### Try it
Could you give the data below again exactly, apart from the pictures?

### Exercise data
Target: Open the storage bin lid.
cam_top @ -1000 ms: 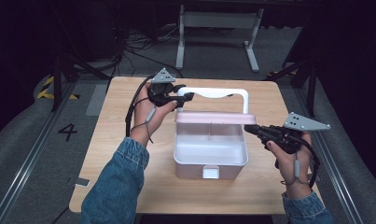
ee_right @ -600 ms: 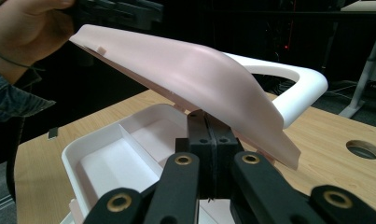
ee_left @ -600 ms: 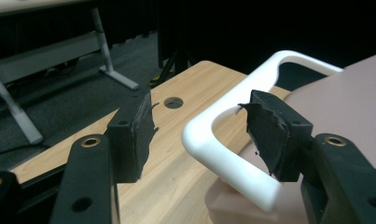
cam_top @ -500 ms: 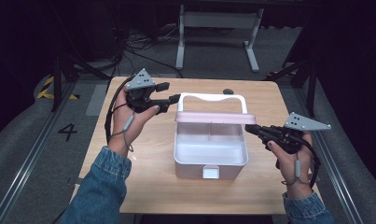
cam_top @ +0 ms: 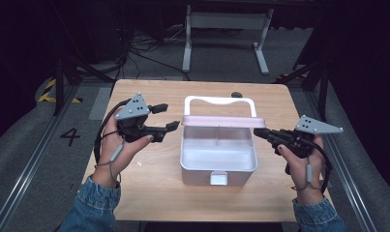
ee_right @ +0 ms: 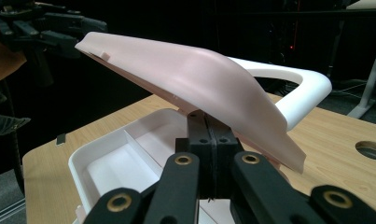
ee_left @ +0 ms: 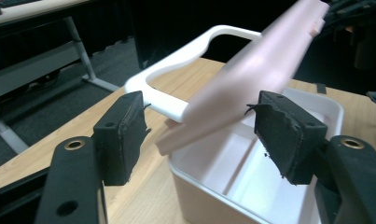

### Answer to the problem
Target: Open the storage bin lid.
cam_top @ -1000 ms: 
ee_right @ -600 ms: 
ee_left @ -600 ms: 
cam_top @ -500 ms: 
cam_top @ +0 ms: 
ee_right @ +0 ms: 
ee_left @ +0 ms: 

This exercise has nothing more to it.